The ClusterInfoVoteListener is responsible for forwarding votes to BankingStage. The service only forwards votes when the node will be leader soon, and it determines this by checking the PohRecorder. As currently written, the service will begin forwarding when the node will be leader in slot_hashes::MAX_ENTRIES * 3 slots. This comes out to 512 * 3 = 1536 slots. However, any transaction with a blockhash exeeding MAX_PROCESSING_AGE (150) non-skipped slots is expired and invalid. Thus, there is no point in sending votes to BankingStage until we are within MAX_PROCESSING_AGE (150) slots of our leader window. So, shorten the lookead window down to MAX_PROCESSING_AGE slots.

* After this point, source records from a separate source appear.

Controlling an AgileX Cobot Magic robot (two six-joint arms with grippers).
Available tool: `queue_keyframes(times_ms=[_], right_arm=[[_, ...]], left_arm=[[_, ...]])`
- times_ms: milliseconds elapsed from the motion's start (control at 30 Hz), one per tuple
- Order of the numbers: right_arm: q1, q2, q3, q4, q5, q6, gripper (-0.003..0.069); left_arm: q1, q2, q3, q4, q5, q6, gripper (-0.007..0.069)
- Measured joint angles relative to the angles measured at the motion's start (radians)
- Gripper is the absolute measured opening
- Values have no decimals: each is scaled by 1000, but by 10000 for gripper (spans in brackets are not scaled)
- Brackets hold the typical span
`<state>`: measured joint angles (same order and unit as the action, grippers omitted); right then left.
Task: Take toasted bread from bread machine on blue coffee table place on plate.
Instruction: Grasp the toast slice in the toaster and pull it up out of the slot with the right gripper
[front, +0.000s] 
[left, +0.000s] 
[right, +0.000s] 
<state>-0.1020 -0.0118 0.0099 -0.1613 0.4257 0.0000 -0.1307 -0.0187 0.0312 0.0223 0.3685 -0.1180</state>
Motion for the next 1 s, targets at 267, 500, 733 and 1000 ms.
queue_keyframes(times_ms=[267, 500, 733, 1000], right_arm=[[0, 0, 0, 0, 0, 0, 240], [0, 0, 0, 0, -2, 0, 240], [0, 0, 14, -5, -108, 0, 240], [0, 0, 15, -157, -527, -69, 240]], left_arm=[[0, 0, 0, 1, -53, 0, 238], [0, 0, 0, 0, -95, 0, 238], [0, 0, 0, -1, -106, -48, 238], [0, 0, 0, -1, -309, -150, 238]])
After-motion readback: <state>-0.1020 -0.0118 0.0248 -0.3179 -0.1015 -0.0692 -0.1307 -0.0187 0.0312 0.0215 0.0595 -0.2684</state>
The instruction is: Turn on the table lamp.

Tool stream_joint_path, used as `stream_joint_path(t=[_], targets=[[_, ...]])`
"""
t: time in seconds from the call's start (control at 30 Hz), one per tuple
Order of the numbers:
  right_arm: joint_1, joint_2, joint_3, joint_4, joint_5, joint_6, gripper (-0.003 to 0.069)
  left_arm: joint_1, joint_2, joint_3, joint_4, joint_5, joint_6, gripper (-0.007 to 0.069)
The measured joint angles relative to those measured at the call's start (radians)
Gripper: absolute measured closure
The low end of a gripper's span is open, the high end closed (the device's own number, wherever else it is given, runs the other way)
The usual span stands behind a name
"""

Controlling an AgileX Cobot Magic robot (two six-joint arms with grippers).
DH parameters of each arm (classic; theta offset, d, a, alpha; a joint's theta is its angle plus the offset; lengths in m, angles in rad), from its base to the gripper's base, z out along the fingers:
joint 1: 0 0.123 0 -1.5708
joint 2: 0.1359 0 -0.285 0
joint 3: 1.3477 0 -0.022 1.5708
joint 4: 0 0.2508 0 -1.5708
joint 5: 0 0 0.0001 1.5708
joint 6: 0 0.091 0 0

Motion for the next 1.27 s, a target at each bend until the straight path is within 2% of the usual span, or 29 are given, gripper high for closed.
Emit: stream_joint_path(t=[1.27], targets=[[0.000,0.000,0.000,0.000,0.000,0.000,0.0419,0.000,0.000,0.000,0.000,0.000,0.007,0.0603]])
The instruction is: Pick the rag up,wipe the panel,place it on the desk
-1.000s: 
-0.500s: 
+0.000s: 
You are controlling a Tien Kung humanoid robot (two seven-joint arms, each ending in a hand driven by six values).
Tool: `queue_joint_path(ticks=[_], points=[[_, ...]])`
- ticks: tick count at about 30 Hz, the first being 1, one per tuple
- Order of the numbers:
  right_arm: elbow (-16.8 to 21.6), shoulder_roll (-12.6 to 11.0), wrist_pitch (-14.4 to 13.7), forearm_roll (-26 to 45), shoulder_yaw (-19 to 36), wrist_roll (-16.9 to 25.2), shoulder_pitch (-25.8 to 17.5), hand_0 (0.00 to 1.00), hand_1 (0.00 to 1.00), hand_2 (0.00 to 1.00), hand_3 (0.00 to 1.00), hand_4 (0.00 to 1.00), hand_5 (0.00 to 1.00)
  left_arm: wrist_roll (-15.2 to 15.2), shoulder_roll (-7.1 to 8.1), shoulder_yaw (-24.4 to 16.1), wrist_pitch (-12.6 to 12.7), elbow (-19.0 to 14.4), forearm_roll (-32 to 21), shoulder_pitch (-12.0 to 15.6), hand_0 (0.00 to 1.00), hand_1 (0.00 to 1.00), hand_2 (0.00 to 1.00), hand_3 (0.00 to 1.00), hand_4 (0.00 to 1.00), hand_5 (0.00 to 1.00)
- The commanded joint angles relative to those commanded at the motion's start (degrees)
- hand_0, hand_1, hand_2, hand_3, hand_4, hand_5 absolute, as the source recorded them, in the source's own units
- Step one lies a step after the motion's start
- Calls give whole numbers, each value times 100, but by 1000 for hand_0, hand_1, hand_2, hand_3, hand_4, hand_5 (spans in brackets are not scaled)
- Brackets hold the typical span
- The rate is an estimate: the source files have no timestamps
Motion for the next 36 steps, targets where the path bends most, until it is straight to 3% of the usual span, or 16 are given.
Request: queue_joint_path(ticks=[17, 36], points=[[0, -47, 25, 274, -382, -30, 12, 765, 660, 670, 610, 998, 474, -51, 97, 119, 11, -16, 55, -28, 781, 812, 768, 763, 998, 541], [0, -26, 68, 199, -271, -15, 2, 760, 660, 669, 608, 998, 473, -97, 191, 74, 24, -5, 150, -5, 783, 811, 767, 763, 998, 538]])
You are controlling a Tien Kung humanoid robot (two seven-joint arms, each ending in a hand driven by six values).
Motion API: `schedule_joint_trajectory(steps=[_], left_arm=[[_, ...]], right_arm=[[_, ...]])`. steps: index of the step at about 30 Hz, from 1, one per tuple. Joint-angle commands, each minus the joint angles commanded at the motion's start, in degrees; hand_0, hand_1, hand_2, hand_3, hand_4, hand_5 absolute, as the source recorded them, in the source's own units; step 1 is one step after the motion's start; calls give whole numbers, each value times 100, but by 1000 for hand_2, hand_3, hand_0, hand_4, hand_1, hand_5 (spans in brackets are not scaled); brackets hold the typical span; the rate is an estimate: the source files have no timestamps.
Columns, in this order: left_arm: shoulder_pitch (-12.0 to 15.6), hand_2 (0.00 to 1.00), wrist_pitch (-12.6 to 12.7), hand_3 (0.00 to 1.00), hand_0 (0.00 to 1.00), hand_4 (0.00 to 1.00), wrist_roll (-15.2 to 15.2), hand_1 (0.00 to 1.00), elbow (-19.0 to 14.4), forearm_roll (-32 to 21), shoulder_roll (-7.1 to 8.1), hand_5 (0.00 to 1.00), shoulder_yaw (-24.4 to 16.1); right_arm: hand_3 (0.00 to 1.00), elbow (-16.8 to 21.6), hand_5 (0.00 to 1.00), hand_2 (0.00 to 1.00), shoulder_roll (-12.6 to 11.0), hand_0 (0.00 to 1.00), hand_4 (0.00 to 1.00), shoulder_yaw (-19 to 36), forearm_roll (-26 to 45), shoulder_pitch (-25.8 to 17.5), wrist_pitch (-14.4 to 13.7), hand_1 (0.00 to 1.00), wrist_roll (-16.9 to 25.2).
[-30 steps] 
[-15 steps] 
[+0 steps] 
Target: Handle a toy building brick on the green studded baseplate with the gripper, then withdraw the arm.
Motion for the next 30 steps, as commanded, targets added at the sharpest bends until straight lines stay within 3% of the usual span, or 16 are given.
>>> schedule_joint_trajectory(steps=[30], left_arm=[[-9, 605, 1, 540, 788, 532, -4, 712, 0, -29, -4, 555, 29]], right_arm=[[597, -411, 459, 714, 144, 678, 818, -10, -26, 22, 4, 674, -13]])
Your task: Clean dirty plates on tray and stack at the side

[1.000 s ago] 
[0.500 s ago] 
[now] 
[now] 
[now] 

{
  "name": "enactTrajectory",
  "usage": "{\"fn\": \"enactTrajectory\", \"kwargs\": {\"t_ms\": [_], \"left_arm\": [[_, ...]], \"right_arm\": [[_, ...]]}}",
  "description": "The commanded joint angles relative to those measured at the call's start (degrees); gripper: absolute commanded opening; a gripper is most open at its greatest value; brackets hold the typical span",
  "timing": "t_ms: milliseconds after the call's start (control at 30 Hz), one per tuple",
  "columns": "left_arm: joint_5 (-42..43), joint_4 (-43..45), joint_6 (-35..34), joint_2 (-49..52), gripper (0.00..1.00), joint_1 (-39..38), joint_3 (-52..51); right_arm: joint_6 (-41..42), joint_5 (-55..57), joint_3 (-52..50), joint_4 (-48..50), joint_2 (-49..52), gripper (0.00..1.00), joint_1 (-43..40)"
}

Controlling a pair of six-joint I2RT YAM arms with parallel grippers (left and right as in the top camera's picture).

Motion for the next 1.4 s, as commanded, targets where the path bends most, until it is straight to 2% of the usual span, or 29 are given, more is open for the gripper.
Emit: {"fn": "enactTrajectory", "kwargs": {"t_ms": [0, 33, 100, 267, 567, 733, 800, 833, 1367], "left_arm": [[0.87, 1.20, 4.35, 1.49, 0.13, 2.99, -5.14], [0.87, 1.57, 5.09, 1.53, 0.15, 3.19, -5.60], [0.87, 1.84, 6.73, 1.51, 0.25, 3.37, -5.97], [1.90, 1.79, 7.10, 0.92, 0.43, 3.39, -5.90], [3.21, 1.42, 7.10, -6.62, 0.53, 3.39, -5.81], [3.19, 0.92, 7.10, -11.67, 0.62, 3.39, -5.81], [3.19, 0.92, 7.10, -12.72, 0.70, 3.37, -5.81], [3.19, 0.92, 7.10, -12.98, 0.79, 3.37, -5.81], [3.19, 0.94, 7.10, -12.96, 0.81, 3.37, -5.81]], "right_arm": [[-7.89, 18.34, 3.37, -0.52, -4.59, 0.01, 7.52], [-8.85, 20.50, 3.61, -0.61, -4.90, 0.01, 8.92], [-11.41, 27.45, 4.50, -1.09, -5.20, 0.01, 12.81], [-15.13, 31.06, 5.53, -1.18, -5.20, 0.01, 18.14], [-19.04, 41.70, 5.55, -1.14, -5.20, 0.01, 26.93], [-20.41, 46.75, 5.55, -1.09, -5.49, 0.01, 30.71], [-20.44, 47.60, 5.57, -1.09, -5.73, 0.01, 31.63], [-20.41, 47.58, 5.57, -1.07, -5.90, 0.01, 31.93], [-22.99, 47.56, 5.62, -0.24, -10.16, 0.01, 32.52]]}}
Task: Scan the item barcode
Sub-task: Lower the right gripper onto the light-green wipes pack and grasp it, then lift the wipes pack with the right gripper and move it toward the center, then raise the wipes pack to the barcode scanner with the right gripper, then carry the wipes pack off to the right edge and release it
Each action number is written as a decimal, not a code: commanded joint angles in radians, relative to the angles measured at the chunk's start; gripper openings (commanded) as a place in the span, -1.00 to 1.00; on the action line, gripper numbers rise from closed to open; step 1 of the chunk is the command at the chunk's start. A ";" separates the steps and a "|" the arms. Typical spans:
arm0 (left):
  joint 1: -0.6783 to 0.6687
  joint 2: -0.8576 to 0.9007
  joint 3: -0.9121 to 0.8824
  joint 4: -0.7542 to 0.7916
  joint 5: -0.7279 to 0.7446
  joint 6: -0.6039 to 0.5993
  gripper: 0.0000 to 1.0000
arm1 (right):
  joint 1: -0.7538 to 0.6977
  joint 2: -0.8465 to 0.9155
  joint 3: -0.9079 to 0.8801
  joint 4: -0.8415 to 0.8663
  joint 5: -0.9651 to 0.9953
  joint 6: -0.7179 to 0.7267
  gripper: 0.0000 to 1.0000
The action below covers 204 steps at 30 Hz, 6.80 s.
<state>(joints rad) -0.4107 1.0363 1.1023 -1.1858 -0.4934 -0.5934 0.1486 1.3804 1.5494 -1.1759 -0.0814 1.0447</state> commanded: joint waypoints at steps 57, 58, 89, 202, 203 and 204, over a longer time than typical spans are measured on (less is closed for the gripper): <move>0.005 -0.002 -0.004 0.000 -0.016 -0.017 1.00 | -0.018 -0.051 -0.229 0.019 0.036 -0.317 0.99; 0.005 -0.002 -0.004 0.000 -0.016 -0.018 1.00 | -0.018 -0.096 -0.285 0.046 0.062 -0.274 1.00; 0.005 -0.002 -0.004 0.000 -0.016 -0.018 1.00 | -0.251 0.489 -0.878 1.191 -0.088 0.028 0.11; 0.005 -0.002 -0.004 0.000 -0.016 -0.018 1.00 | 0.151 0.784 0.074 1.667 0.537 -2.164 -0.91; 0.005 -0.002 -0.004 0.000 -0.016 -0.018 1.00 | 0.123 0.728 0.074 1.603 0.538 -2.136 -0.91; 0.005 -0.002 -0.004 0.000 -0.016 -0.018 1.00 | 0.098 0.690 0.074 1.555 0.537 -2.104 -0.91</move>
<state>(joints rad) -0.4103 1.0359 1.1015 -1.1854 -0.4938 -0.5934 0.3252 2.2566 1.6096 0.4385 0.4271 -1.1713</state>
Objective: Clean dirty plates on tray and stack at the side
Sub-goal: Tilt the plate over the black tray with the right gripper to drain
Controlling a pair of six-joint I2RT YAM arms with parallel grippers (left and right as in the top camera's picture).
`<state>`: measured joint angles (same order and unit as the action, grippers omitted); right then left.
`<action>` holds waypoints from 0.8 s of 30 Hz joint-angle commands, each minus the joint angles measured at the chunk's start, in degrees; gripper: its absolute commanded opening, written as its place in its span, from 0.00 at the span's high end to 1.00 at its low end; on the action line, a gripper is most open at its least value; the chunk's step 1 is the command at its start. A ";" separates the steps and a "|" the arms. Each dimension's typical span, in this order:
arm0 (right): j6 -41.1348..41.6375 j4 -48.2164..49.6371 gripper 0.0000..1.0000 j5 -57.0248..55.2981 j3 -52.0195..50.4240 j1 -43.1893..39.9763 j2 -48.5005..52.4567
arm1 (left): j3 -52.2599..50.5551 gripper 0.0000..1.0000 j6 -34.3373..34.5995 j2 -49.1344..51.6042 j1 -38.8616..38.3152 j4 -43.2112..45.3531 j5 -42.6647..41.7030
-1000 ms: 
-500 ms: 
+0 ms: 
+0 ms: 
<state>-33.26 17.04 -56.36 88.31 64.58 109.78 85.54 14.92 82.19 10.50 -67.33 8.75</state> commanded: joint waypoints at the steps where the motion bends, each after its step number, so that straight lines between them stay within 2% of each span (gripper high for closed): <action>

steviez · 2024-08-01T00:13:29Z

Made a PR for this to facilitate conversation - Tracing back with git blame, the value was changed from 20 to 1536 in solana-labs#20873. Moreso, this constant came up for discussion in https://github.com/solana-labs/solana/pull/20873/files#r742437132

as mentioned in the PR description the window was a bit short. Seeing as we only keep around MAX_ENTRIES votes anyways, this allows for about 3 forks of size MAX_ENTRIES each

Carl's comment mentions a hypothetical worst-case scenario of 3 forks of length MAX_ENTRIES each, and wanting to start listening for votes early enough to observe those. This makes sense given that SlotHashes sysvar and the BlockHashQueue update for non-skipped slots only. So, if we have 3 forks of equal length and 1500 slots have progressed overall since a common ancestor, each fork will have 500 more slots from the common ancestor.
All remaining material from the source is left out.